## [What you need to do]
Leave the pictures out and repeat the rest of the data below exactly.

——————

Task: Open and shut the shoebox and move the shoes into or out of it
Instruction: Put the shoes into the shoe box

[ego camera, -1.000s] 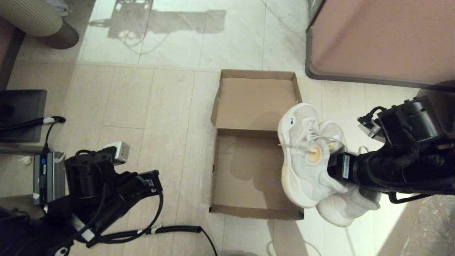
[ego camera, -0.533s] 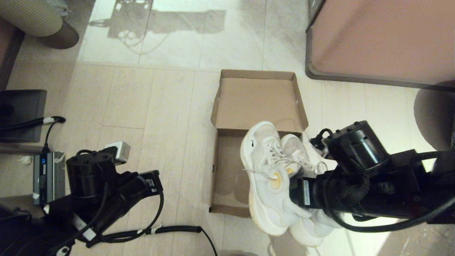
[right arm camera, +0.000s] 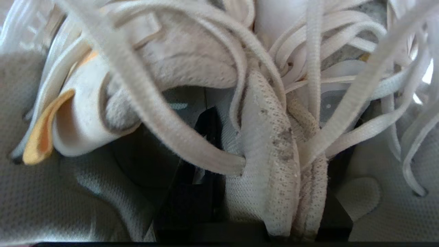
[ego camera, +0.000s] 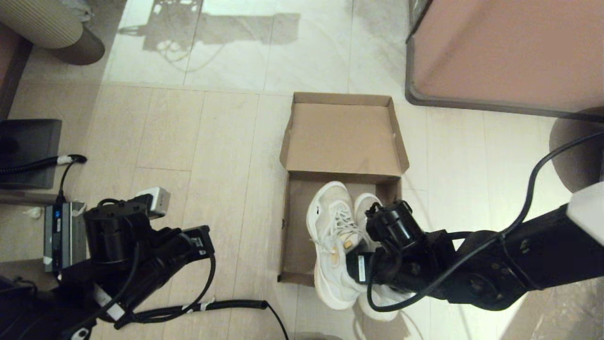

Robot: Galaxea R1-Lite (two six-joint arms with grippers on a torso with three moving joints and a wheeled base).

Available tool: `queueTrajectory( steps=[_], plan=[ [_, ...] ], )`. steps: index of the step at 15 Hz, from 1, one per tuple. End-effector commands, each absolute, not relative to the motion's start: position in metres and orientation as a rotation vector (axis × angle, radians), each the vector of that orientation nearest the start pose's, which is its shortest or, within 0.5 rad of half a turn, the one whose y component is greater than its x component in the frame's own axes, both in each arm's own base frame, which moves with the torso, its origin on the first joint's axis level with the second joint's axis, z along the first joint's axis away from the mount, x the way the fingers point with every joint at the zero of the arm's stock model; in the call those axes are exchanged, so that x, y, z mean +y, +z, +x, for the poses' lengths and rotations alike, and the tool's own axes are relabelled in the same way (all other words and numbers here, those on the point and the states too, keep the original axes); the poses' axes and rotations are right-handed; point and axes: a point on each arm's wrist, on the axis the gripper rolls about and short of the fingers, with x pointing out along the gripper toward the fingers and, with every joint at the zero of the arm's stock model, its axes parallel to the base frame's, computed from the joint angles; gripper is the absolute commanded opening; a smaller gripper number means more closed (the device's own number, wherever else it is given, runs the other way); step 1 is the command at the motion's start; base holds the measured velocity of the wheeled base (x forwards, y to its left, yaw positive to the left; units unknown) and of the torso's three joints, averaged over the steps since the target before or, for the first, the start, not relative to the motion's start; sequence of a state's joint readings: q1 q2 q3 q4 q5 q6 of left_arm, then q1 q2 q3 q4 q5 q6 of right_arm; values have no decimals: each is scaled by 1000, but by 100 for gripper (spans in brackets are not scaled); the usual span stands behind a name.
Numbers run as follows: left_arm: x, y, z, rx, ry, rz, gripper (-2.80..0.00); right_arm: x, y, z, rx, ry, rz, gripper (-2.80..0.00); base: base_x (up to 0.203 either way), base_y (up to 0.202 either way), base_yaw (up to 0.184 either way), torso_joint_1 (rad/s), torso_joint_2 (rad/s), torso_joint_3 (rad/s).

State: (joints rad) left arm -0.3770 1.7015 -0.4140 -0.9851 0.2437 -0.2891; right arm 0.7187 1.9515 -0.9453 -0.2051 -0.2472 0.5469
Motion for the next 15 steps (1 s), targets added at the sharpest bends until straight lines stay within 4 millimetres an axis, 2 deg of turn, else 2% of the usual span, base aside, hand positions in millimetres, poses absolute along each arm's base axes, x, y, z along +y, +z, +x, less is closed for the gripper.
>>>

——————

## [Result]
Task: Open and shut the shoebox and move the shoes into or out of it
Instruction: Put the shoes into the shoe box

[ego camera, -1.000s] 
[ego camera, -0.533s] 
[right arm camera, +0.000s] 
[ego camera, +0.000s] 

Robot: Galaxea R1-Lite (two six-joint arms with grippers on a torso with three moving joints and a wheeled base).

Available tool: `queueTrajectory( steps=[_], plan=[ [_, ...] ], )`. steps: index of the step at 15 Hz, from 1, one per tuple. End-effector commands, each absolute, not relative to the motion's start: position in metres and orientation as a rotation vector (axis × angle, radians), each the vector of that orientation nearest the start pose's, which is its shortest or, within 0.5 rad of half a turn, the one whose y component is greater than its x component in the frame's own axes, both in each arm's own base frame, which moves with the torso, its origin on the first joint's axis level with the second joint's axis, z along the first joint's axis away from the mount, x the way the fingers point with every joint at the zero of the arm's stock model; in the call those axes are exchanged, so that x, y, z mean +y, +z, +x, for the poses' lengths and rotations alike, and the tool's own axes are relabelled in the same way (all other words and numbers here, those on the point and the states too, keep the original axes); the poses' axes and rotations are right-handed; point and axes: a point on each arm's wrist, on the axis the gripper rolls about and short of the fingers, with x pointing out along the gripper toward the fingers and, with every joint at the zero of the arm's stock model, its axes parallel to the base frame's, computed from the joint angles; gripper is the absolute commanded opening; a smaller gripper number means more closed (the device's own number, wherever else it is given, runs the other way); step 1 is the command at the motion's start; base holds the measured velocity of the wheeled base (x forwards, y to its left, yaw positive to the left; units unknown) and of the torso's three joints, averaged over the steps since the target before or, for the first, the start, not relative to the motion's start; sequence of a state's joint readings: q1 q2 q3 q4 q5 q6 of left_arm, then q1 q2 q3 q4 q5 q6 of right_arm; values have no decimals: each is scaled by 1000, but by 100 for gripper (spans in brackets are not scaled); the usual span stands behind a name.
Numbers run as follows: left_arm: x, y, z, rx, ry, rz, gripper (-2.80..0.00); right_arm: x, y, z, rx, ry, rz, gripper (-2.80..0.00); base: base_x (up to 0.203 either way), base_y (up to 0.202 either way), base_yaw (up to 0.184 either way), torso_joint_1 (rad/s), torso_joint_2 (rad/s), torso_joint_3 (rad/s).

State: (joints rad) left arm -0.3770 1.7015 -0.4140 -0.9851 0.2437 -0.2891; right arm 0.7187 1.9515 -0.9453 -0.2051 -0.2472 0.5469
Motion for the next 15 steps (1 s), targets added at the sharpest bends until straight lines stay within 4 millimetres an axis, 2 deg of turn, else 2% of the usual span, base aside, hand positions in millimetres, poses absolute along each arm's base axes, x, y, z along +y, +z, +x, less is closed for the gripper.
>>>

An answer has been given, and the exercise is complete.